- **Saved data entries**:
+++++

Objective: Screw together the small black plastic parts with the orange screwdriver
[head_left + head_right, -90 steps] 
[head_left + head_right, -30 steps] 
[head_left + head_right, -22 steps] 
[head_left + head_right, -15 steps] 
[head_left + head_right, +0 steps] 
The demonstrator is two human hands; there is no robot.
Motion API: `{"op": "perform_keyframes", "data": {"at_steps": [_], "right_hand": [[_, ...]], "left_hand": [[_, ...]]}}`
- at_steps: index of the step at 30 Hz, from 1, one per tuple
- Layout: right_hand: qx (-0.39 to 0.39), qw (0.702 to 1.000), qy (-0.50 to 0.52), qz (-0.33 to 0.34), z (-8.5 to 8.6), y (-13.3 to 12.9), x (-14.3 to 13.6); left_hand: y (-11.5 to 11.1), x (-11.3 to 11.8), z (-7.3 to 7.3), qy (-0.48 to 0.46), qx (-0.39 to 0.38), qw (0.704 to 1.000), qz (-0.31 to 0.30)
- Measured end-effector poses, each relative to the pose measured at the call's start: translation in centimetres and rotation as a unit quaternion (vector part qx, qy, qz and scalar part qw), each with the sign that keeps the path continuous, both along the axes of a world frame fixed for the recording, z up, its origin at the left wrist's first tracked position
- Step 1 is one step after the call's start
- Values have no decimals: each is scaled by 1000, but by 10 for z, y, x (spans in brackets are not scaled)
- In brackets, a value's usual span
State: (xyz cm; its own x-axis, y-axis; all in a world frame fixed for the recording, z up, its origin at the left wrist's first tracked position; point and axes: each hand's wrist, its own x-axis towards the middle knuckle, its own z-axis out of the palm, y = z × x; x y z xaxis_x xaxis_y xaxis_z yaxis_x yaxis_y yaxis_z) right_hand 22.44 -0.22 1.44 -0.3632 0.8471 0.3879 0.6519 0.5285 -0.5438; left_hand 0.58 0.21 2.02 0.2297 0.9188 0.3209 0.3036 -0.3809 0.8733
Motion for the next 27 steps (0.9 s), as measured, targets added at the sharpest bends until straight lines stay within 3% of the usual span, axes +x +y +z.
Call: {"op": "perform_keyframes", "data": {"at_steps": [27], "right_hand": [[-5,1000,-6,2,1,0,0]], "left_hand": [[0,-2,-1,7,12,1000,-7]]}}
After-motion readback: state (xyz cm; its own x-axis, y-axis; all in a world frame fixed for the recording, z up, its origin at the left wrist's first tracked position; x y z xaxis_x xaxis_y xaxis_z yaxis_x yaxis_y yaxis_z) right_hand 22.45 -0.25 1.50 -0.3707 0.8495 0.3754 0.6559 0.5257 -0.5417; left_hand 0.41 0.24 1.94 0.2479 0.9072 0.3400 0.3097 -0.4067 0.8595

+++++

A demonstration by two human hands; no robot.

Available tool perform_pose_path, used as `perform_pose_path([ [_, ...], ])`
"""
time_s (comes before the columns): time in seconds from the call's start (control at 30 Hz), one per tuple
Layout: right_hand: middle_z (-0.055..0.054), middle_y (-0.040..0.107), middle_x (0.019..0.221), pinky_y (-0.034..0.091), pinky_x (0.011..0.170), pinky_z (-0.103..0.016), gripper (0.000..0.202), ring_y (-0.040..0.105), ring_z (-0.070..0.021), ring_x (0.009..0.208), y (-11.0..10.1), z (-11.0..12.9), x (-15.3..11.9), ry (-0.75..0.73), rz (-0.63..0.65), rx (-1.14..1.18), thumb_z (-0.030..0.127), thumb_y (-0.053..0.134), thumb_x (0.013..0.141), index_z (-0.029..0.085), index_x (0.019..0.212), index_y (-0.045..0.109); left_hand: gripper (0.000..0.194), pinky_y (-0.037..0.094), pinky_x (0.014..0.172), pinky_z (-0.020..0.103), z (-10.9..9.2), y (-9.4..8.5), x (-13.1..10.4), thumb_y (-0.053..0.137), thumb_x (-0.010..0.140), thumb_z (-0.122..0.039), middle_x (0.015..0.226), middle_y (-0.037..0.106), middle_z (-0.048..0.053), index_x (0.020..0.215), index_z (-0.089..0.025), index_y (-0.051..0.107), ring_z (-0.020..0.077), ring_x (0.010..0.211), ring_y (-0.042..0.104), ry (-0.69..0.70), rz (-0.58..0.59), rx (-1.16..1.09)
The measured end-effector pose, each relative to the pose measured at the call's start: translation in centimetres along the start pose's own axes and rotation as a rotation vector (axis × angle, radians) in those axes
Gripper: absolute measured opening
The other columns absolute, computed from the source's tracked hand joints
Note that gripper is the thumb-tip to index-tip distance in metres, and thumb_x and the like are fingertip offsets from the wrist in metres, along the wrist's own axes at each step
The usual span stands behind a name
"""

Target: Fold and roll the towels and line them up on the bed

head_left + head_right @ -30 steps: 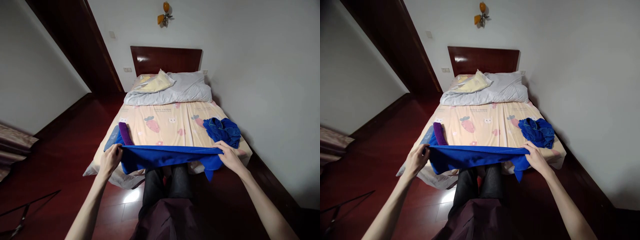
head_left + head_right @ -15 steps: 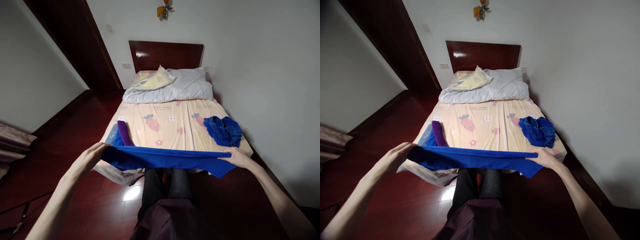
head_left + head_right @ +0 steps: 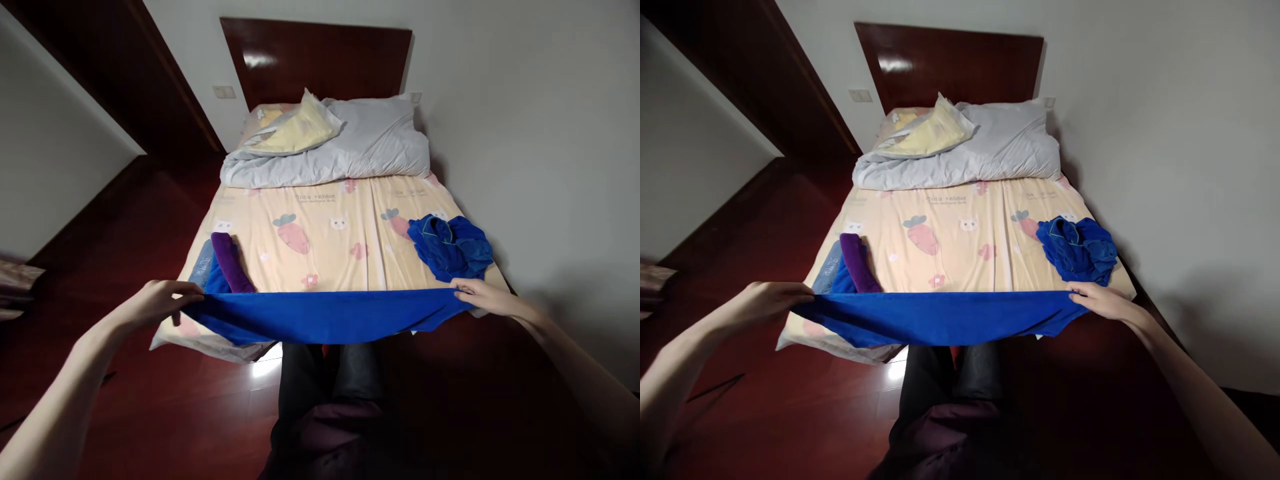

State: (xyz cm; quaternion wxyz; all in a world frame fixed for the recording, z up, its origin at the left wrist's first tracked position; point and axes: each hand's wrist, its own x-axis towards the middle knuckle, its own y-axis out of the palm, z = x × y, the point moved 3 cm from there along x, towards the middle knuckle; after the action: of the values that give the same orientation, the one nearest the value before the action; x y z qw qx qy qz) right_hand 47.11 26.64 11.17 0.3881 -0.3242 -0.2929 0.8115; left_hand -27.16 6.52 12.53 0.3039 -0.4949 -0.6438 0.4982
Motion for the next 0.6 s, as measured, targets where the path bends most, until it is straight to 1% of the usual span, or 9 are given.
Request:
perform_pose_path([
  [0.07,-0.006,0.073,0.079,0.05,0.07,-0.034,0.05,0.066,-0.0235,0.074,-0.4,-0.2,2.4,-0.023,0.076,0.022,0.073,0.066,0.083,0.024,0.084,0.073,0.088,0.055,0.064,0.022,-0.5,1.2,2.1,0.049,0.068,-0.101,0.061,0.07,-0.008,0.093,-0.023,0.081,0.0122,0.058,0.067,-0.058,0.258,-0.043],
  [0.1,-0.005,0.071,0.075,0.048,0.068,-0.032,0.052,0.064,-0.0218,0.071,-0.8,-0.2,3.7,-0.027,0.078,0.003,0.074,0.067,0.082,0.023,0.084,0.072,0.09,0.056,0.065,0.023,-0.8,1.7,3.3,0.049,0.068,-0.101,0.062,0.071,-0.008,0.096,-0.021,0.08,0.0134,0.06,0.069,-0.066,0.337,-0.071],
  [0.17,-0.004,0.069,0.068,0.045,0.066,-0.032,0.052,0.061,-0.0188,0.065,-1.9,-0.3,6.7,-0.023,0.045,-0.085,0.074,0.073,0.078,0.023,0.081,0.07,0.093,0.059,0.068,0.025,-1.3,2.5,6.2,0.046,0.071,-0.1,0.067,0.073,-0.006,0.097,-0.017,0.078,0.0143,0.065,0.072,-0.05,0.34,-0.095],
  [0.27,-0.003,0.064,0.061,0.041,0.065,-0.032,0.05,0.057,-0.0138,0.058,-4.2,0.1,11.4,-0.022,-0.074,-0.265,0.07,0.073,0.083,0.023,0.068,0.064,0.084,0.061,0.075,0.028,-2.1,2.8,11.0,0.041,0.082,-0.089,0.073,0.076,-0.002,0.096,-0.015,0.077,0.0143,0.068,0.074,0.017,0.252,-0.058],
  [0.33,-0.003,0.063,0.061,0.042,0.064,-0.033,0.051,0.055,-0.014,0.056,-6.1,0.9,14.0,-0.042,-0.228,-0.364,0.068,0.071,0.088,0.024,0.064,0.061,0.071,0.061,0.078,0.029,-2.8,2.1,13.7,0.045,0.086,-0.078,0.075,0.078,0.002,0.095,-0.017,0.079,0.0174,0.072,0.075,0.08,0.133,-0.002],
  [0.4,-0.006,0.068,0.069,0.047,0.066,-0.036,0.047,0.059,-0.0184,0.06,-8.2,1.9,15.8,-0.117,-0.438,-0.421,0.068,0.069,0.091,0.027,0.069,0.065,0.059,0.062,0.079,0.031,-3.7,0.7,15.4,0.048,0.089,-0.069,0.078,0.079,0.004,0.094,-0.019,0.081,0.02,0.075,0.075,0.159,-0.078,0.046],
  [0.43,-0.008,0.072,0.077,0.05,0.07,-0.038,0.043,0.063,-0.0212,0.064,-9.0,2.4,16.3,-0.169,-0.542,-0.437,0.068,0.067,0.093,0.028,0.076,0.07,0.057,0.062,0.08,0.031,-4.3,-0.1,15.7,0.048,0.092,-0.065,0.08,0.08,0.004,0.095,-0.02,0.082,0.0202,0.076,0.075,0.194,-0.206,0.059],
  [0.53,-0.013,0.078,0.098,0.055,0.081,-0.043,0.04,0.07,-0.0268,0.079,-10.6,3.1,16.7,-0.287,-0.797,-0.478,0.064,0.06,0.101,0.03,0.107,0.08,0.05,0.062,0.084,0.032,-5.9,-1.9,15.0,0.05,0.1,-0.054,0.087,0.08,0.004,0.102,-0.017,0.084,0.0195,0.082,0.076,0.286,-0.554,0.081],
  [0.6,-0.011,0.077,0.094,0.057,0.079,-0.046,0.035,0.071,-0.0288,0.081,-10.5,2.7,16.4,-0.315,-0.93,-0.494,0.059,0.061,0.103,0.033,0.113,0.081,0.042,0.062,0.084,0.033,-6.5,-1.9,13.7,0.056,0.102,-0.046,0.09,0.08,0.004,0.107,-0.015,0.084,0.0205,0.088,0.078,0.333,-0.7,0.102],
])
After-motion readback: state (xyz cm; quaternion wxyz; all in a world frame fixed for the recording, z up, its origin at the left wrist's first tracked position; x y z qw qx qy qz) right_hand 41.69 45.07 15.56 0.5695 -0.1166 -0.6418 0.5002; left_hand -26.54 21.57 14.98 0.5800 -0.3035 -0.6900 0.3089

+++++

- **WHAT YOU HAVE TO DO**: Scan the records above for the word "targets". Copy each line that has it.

- **RESPONSE**:
Motion for the next 27 steps (0.9 s), as measured, targets added at the sharpest bends until straight lines stay within 3% of the usual span, axes +x +y +z.
Motion for the next 0.6 s, as measured, targets where the path bends most, until it is straight to 1% of the usual span, or 9 are given.

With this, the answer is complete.